Ciò che, invece, è interessante rilevare, e Russo Spena e Forti lo fanno al meglio, è come la Colau sia stata capace di riprendere le grandi esperienze politiche e civili del passato, di una città che, a cavallo fra l’Ottocento e il Novecento, fu ribattezzata la Rosa de Foc (la rosa di fuoco) per via del forte radicamento anarchico e dei sentimenti ribelli insiti in un contesto da sempre caratterizzato da un forte senso di autonomia e di giustizia sociale, e di farne il propulsore della sua rivoluzione gentile, della sua spinta innovativa, della sua carica alternativa e convincente, basata su un carisma personale probabilmente superiore a quello dello stesso Iglesias.
Una donna perfettamente inserita nella sua realtà locale e capace di andare oltre, di ampliare i propri confini e i propri orizzonti; una donna coraggiosa e proiettata verso il futuro, in grado di resistere alle non poche, e magistralmente documentate, frizioni che pure hanno contraddistinto la sua esperienza e le fasi più calde del processo di definizione del progetto; una donna che riesce a governare pur avendo a disposizione undici consiglieri su quaranta e, infine, una donna che ha saputo coniugare davvero piazza e palazzo, protesta e proposta, rivolta e capacità di sintesi, senza nascondersi alcuna difficoltà e senza sottovalutare gli scricchiolii, le incomprensioni e i fisiologici segnali di insofferenza provenienti da mondi che per lungo tempo sono stati i suoi e con i quali adesso è chiamata a rapportarsi in un’altra veste.
Può essere un esempio per la sinistra italiana, oggi in ginocchio ma un tempo faro per la sinistra degli altri paesi, tanto che sia Tsipras sia Iglesias sia la stessa Colau dicono di essersi ispirati al pensiero dei nostri intellettuali di riferimento e al nostro modello organizzativo, fino a vent’anni fa effettivamente invidiabile?

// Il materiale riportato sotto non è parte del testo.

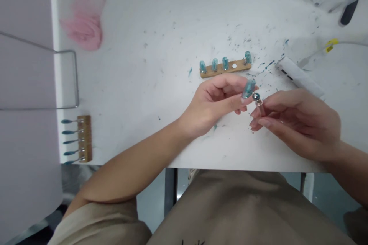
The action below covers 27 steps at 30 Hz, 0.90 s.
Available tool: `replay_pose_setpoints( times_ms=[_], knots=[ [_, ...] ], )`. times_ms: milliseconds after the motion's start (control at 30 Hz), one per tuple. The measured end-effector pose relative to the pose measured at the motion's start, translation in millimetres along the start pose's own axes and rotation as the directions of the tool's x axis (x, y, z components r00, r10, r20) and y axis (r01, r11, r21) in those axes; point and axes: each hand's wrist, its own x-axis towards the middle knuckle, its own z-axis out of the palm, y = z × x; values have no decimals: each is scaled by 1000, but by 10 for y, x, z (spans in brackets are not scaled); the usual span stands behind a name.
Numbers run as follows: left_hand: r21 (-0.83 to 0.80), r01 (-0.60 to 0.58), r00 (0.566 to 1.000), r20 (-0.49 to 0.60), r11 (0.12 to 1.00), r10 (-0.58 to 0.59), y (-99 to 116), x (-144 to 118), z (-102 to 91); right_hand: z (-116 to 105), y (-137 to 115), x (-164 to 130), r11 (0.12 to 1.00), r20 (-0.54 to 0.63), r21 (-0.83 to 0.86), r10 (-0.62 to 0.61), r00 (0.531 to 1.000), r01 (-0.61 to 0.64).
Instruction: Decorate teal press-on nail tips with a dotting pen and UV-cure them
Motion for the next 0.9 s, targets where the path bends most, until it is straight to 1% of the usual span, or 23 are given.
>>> replay_pose_setpoints(
  times_ms=[167, 433, 633, 733, 833, 900],
  knots=[
    [48, -15, 1000, -3, 999, 15, 0, 7, 0, 16, -7, 7, 998, -9, 49, 27, 1000, -27],
    [62, 12, 1000, -28, 998, -10, 2, -10, 5, 11, -12, -1, 996, -25, 77, 51, 998, -49],
    [16, -3, 1000, -6, 1000, 3, -1, -7, 6, 15, -4, 5, 996, 3, 79, 48, 999, -48],
    [33, 3, 1000, -13, 999, -2, -3, 0, 7, 20, -15, 7, 995, -11, 81, 52, 999, -50],
    [48, 9, 1000, -28, 999, -7, 1, 4, 9, 11, -12, 4, 998, -7, 54, 39, 999, -38],
    [24, 3, 1000, -15, 1000, -2, 0, 3, 6, -3, 1, -3, 1000, 15, 25, 15, 1000, -15]
  ],
)
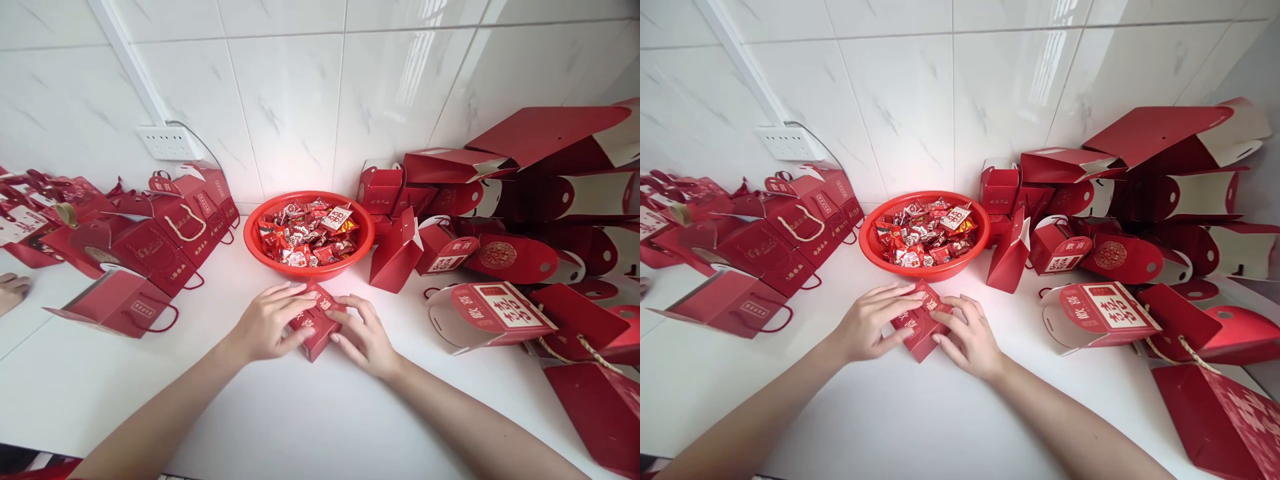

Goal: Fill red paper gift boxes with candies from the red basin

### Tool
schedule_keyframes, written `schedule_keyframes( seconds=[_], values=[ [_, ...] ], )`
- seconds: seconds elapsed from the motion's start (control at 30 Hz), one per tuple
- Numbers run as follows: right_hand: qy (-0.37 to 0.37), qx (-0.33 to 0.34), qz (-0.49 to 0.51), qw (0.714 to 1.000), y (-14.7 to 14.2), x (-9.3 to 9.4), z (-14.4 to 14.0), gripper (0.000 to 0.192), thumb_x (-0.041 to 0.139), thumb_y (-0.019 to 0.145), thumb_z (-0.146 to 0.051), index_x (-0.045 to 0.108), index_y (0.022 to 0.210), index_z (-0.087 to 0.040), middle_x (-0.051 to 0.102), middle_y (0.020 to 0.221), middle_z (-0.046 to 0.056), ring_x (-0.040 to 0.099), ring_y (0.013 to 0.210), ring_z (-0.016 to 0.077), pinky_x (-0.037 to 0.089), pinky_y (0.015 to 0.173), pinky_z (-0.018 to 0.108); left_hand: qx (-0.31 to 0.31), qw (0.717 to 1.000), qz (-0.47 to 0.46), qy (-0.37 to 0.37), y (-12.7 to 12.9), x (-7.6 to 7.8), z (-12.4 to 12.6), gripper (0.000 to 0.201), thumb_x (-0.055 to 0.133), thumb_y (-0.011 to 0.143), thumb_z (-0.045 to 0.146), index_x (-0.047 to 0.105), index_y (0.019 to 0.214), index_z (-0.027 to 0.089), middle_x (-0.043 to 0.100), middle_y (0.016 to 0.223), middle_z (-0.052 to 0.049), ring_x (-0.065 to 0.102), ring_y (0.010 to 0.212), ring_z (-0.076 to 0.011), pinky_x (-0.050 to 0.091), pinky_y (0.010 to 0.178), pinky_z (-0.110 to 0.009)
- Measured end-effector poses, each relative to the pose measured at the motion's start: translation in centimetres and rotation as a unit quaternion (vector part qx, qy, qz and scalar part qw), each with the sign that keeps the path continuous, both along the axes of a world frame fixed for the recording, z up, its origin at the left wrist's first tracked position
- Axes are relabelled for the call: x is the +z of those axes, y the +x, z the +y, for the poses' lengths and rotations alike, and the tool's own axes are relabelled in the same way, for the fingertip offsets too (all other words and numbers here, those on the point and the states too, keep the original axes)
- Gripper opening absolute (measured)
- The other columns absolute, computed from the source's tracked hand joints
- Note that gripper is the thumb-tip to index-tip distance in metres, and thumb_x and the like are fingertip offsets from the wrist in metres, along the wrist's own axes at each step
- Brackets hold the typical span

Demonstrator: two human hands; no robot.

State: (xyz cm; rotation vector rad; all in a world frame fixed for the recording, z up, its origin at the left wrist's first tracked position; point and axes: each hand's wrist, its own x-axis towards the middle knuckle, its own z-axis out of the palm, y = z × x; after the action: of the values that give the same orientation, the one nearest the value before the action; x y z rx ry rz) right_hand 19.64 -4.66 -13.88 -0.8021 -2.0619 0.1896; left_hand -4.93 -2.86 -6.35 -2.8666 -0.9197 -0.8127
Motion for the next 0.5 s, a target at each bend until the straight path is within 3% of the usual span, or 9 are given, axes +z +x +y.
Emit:
schedule_keyframes(
  seconds=[0.13, 0.23, 0.37, 0.5],
  values=[
    [0.030, 0.057, -0.009, 0.998, -0.6, 0.1, -0.6, 0.046, 0.061, 0.089, -0.024, 0.051, 0.134, -0.022, 0.054, 0.129, 0.014, 0.054, 0.117, 0.0263, 0.050, 0.094, 0.045, 0.074, 0.987, 0.119, -0.073, 1.1, 0.8, -3.6, 0.079, 0.062, 0.080, 0.063, 0.044, 0.145, 0.021, 0.051, 0.145, -0.007, 0.038, 0.139, -0.0353, 0.040, 0.110, -0.054],
    [0.028, 0.090, -0.016, 0.995, -0.8, -0.1, -0.7, 0.049, 0.060, 0.090, -0.021, 0.046, 0.137, -0.022, 0.052, 0.132, 0.015, 0.053, 0.118, 0.0264, 0.051, 0.094, 0.044, 0.120, 0.982, 0.124, -0.082, 0.8, -0.1, -5.1, 0.072, 0.061, 0.086, 0.052, 0.037, 0.149, 0.027, 0.038, 0.154, -0.004, 0.029, 0.143, -0.0362, 0.041, 0.109, -0.053],
    [0.007, 0.103, -0.015, 0.995, -0.8, -0.5, -0.7, 0.048, 0.055, 0.092, -0.017, 0.043, 0.137, -0.019, 0.051, 0.133, 0.017, 0.050, 0.125, 0.0267, 0.051, 0.096, 0.044, 0.183, 0.976, 0.091, -0.081, -0.9, -0.7, -6.2, 0.060, 0.061, 0.088, 0.038, 0.043, 0.146, 0.033, 0.019, 0.161, -0.005, 0.029, 0.143, -0.0351, 0.039, 0.112, -0.051],
    [-0.028, 0.107, -0.022, 0.994, -0.6, -0.9, -0.8, 0.043, 0.053, 0.091, -0.013, 0.045, 0.134, -0.019, 0.051, 0.132, 0.017, 0.052, 0.123, 0.0252, 0.052, 0.096, 0.042, 0.242, 0.963, 0.071, -0.097, -3.9, -0.8, -6.9, 0.058, 0.062, 0.086, 0.039, 0.047, 0.142, 0.036, 0.027, 0.156, -0.007, 0.040, 0.134, -0.0332, 0.043, 0.108, -0.051]
  ],
)
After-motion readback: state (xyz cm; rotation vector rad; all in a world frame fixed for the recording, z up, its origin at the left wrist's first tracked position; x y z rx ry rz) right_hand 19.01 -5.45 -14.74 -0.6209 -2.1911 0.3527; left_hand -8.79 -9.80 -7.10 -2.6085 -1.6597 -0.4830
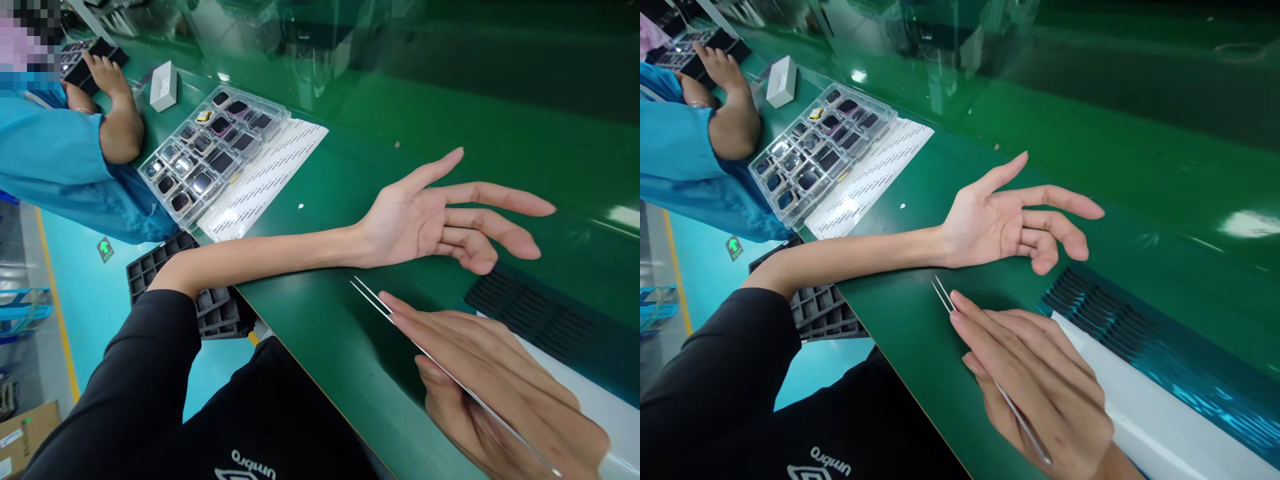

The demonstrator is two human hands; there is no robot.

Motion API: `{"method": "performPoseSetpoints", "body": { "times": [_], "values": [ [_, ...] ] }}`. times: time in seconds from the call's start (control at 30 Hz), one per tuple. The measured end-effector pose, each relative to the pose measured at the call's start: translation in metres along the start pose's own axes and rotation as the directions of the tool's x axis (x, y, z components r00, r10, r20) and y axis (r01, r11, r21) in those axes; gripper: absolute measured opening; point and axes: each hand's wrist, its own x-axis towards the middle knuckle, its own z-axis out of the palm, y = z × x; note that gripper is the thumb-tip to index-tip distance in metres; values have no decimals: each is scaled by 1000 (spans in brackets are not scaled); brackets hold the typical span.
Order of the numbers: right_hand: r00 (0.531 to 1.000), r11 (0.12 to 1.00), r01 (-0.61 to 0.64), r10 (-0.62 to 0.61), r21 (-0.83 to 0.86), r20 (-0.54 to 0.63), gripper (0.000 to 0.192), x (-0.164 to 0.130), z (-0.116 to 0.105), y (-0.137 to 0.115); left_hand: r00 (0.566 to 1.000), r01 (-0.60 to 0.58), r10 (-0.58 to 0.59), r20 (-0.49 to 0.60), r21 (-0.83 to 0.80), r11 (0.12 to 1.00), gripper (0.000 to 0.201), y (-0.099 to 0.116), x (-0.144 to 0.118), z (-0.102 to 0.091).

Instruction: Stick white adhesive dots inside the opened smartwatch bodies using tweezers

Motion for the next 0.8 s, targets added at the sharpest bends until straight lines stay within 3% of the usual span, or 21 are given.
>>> {"method": "performPoseSetpoints", "body": {
  "times": [0.17, 0.23, 0.37, 0.53, 0.63, 0.8],
  "values": [
    [996, 997, -80, 80, 3, 41, 80, -1, 0, -4, 995, -49, 44, -93, -57, 997, 90, -1, -3, 7],
    [997, 997, -77, 77, -22, -2, 83, -4, 1, -2, 989, -97, 87, -117, -87, 991, 92, -2, -4, 8],
    [993, 988, -111, 105, -112, -58, 81, -9, 0, 3, 990, -122, 115, -82, -85, 989, 99, -6, 1, 0],
    [982, 974, -187, 184, -125, -31, 75, -7, -2, -4, 990, -129, 130, -53, 4, 992, 107, -13, 7, -6],
    [969, 961, -247, 247, -123, -16, 74, -7, -1, -8, 976, -198, 200, -86, 28, 980, 95, -17, 5, 1],
    [976, 968, -214, 207, -133, -59, 74, -7, 3, -5, 970, -234, 230, -75, -50, 971, 79, -19, -2, 11]
  ]
}}
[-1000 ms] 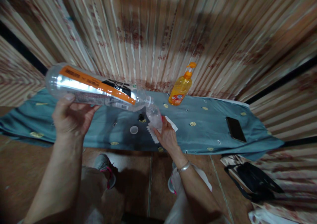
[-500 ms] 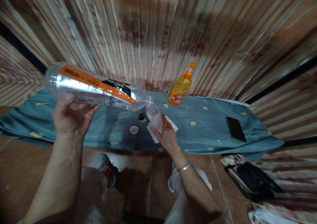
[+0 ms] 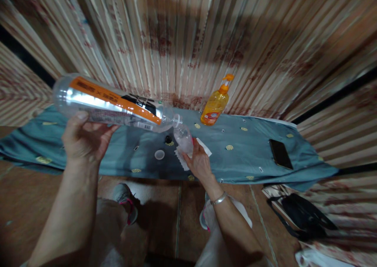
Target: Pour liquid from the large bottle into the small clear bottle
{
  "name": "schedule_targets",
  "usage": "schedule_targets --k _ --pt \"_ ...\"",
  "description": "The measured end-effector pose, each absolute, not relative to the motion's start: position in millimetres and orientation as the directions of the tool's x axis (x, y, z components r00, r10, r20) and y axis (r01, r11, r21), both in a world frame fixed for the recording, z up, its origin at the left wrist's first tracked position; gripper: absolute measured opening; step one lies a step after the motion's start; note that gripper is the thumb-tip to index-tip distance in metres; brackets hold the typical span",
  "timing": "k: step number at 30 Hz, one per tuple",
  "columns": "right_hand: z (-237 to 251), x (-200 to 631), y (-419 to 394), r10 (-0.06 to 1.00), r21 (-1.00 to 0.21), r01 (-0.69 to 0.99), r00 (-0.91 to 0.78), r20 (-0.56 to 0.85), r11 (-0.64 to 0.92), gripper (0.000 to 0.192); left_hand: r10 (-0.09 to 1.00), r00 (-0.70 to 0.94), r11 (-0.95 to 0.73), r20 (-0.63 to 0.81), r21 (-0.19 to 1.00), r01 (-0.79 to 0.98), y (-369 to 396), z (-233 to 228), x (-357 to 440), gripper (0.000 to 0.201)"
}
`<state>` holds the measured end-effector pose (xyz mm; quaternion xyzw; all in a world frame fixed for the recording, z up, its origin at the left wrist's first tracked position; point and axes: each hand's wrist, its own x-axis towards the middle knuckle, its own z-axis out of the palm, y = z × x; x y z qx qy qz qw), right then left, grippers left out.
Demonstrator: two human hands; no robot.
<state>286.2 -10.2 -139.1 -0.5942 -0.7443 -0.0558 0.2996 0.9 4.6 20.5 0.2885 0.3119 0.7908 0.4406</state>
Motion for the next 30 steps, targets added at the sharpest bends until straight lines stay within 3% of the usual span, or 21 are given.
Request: schedule_targets --k 30 --pt "-140.0 287.6 -9.4 0.861 -0.289 0.913 -0.113 0.495 0.287 0.082 0.873 -0.447 -0.426 0.194 0.75 -0.506 2.2 21.4 2.1 0.046"
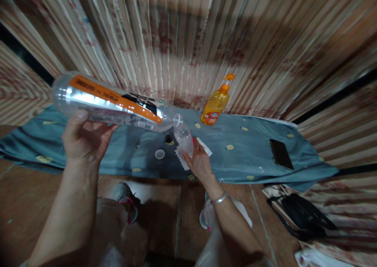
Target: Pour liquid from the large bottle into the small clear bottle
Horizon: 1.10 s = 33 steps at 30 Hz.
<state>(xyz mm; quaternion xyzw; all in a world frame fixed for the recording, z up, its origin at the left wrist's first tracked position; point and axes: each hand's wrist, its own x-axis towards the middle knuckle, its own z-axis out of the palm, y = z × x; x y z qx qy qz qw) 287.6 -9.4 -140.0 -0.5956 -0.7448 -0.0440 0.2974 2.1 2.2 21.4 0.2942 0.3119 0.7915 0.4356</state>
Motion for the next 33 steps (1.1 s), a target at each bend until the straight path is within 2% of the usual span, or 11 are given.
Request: schedule_targets --k 8,33 --pt "-140.1 287.1 -9.6 0.861 -0.283 0.917 -0.109 0.497 0.28 0.085 0.875 -0.39 -0.459 0.286 0.748 -0.48 4.2 14.8 -2.0 0.039" --pt "-139.1 287.3 -10.4 0.845 -0.278 0.912 -0.121 0.52 0.302 0.085 0.868 -0.425 -0.459 0.256 0.741 -0.49 2.5 17.8 1.8 0.035"
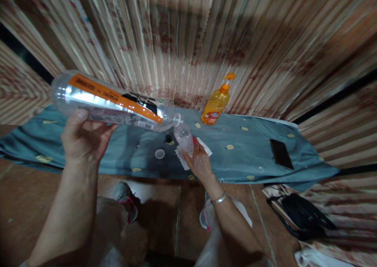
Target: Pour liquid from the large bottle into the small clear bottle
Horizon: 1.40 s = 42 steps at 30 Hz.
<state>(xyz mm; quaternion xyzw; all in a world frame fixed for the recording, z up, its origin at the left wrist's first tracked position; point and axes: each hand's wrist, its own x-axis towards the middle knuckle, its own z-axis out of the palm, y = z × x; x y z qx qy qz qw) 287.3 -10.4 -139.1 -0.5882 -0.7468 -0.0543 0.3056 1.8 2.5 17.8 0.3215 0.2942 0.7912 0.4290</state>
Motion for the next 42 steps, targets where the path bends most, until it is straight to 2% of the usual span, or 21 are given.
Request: schedule_targets --k 7,14,20,27,38,42 --pt "-138.5 287.0 -10.5 0.855 -0.281 0.915 -0.115 0.506 0.289 0.085 0.866 -0.405 -0.472 0.294 0.748 -0.467 3.5 15.4 -0.2 0.033" --pt "-137.3 284.6 -10.2 0.847 -0.286 0.916 -0.098 0.522 0.282 0.089 0.867 -0.419 -0.465 0.269 0.739 -0.487 2.8 17.4 1.7 0.039" --pt "-137.8 286.2 -10.2 0.861 -0.301 0.909 -0.107 0.497 0.287 0.086 0.868 -0.396 -0.466 0.299 0.763 -0.447 4.3 13.2 -2.5 0.029" --pt "-137.3 286.4 -10.5 0.861 -0.306 0.908 -0.104 0.499 0.286 0.086 0.876 -0.375 -0.459 0.305 0.767 -0.448 4.4 12.0 -4.3 0.027" --pt "-138.2 285.4 -10.6 0.852 -0.29 0.912 -0.109 0.512 0.292 0.085 0.877 -0.4 -0.441 0.267 0.778 -0.447 3.4 14.2 -3.3 0.032" --pt "-139.1 285.3 -10.3 0.847 -0.294 0.908 -0.112 0.52 0.3 0.086 0.884 -0.4 -0.425 0.242 0.772 -0.473 3.5 14.3 -3.9 0.04"
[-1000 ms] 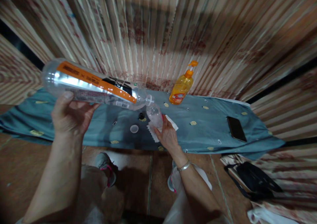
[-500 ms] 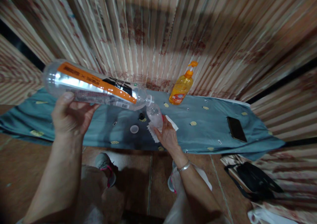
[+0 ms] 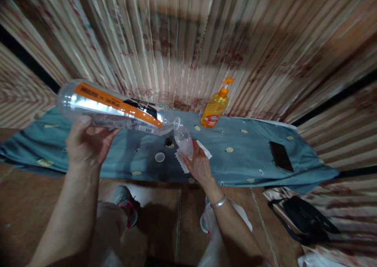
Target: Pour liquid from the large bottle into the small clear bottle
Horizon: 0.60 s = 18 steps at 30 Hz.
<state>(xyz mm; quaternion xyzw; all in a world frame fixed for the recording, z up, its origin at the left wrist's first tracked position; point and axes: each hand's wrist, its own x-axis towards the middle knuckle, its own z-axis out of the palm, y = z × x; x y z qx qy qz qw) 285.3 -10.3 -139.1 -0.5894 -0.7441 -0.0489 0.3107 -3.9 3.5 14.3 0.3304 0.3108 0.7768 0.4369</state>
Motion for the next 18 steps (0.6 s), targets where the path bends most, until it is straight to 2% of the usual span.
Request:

Diciamo di sì, a patto di rendersi conto che il nostro compito non dev’essere quello di costruire la Colau italiana per coprire le magagne del presente, ossia di prendere una figurina e servirsene per nascondere le divisioni e le pecche di soggetti politici oggettivamente inservibili e fuori dal tempo e dalla storia, bensì quello di studiare le sue battaglie nel grembo della società e ispirarci ad esse per ricostruire quella “relazione sentimentale” col popolo senza la quale il movimentismo è sterile e l’azione di governo impossibile.